Sao Paulo Move Over: F1 Brazil Grand Prix Headed to Rio

Brazilian Formula 1 race fans are bracing for a change that’s headed to Rio de Janeiro. The F1 Brazil Grand Prix, which has been held in Interlagos, Sao Paulo since 1990 is making the transition to the world’s most famous beach town, Rio de Janeiro in 2020.

Brazilian president confirms the transition

Jair Bolsonaro, Brazil’s President, has confirmed the Brazil Grand Prix will take place in Rio. The reason for the one-year lapse from the announcement date is the current contract is in place to host the event in Interlagos in 2019. The announcement came as a major victory for Brazil as Formula 1 was set to leave the country and be hosted elsewhere in South America following the contract’s expiration. Hosting the event in Sao Paulo cost the country too much in government funding, making it difficult to keep the popular event going. However, the popularity of the sport in Brazil makes it a major draw for such a popular market like Rio de Janeiro.

Sao Paulo Formula 1 Track:

Rio de Janeiro Formula 1 Track:

This won’t be the first time Rio de Janeiro is host to an F1 event. In 1980, Jacarapagua circuit was host to the Brazilian Grand Prix, and hosted a total of ten times from 1979 to 1989 prior to being moved to Sao Paulo. The 2020 transition back to Rio de Janeiro will serve to welcome the sport back to its original home in the country. The track remained intact until 2016 when the site was torn down to construct a stadium for the 2016 Olympics which were held in Rio.

New event, new circuit

In addition to the transition from Sao Paulo to Rio de Janeiro, a new race circuit is also being built for the inaugural race in 2020. The circuit will be completed before the end of 2019 and is being constructed 100% through private funding. Therefore, it won’t cost the country any money to build, yet will bring in new jobs and a great deal of surplus in tourist dollars given the sport’s popularity. In addition to job creation, the hotel sector will also thrive during the race weekend with tourists flocking from different regions of the country, South America, and worldwide, to watch the popular F1 race. The new circuit will be designed by Hermann Tilke and will be named after Ayrton Senna.

Why transition now?

Interlagos was the first home to a Formula 1 race in Brazil in 1972. In 1973, Formula 1 officially added the race to the annual race calendar. The site has been a popular race destination, and home to the race annually since 1990. Numerous reasons exist for the transition from Sao Paulo to Rio de Janeiro. The main reason being the financial struggles which are taking place, given the country’s current political state. The lack of public financial support, alongside the high debt amounts which are present, means Sao Paulo is no longer a viable host location for the race.  Notorious crime rates in Interlagos were also a prominent force driving the country to move the race track to a different destination. In addition to several fans being robbed, many employees have also been threatened at the circuit as well.

Why stay in Brazil?

Apart from the sport’s popularity and rich history in Brazil, it’s the only F1 Grand Prix event hosted in South America. If the Grand Prix were removed from the circuit, it would leave a major void in the country and continent. The current format of the Interlagos track is a 71-lap course, for a total of just under 306 km for the race. The country has a rich history of prominent racers which have left their marks on the sport. Although the current field doesn’t have any Brazilian racers set to take part in the Brazilian GP, the country is a popular host to the racing event and one which fans from around the world attend since its inception in the country.

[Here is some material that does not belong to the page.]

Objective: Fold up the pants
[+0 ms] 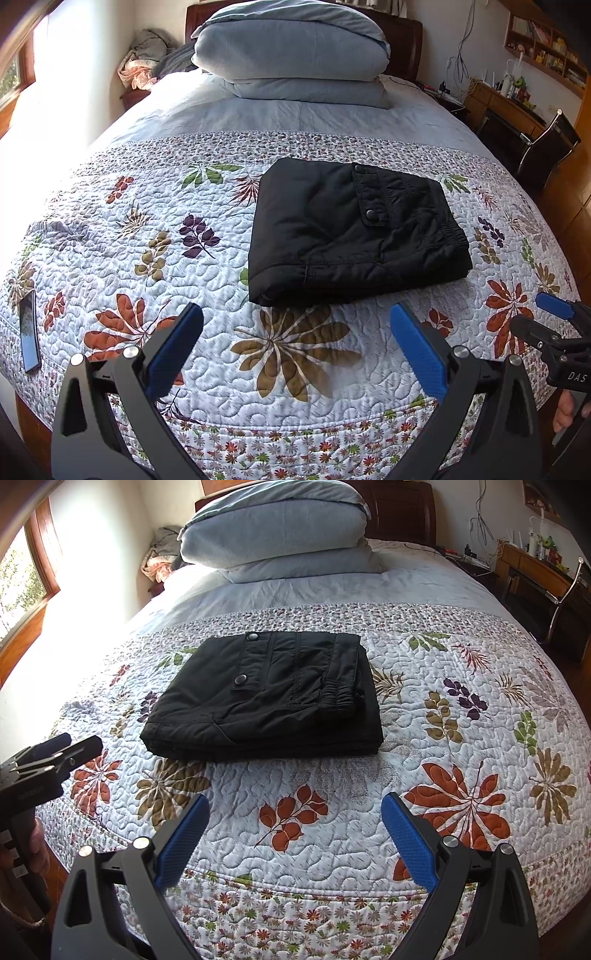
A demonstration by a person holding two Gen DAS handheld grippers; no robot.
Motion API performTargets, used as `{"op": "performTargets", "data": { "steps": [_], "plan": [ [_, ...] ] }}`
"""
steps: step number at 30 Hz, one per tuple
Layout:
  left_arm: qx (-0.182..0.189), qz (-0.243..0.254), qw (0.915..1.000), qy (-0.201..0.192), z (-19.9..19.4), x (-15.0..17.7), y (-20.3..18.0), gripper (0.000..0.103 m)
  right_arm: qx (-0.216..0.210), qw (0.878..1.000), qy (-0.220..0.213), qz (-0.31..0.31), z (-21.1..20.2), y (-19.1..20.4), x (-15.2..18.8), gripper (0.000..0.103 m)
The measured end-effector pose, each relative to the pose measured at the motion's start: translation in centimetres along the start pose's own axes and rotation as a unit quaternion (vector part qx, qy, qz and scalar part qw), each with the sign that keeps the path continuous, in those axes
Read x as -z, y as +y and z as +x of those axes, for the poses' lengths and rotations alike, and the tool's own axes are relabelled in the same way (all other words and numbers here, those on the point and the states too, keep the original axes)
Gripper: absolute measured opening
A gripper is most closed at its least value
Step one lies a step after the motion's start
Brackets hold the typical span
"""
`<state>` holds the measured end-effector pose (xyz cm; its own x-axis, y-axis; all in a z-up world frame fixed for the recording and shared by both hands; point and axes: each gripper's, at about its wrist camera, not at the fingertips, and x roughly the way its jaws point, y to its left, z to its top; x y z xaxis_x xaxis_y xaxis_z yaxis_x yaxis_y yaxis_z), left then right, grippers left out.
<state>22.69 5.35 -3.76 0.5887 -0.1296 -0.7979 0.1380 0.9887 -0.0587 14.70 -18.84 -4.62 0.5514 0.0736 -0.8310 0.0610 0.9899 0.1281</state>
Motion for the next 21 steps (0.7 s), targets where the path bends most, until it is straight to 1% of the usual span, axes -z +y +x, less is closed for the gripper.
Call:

Although some supporters are still trying to thwart the move to Rio, and the state’s government is making every attempt to keep the race in Sao Paulo, the contract’s expiration with F1 in 2019 might make it difficult to prevent the transition. These facts, along with the potential increase in tourist dollars, safety concerns, and the draw of the world’s most famous beach destination, are some of the key indicators that F1 fans will be headed to Rio, not Sao Paulo, for the 2020 (and beyond) Brazilian Grand Prix.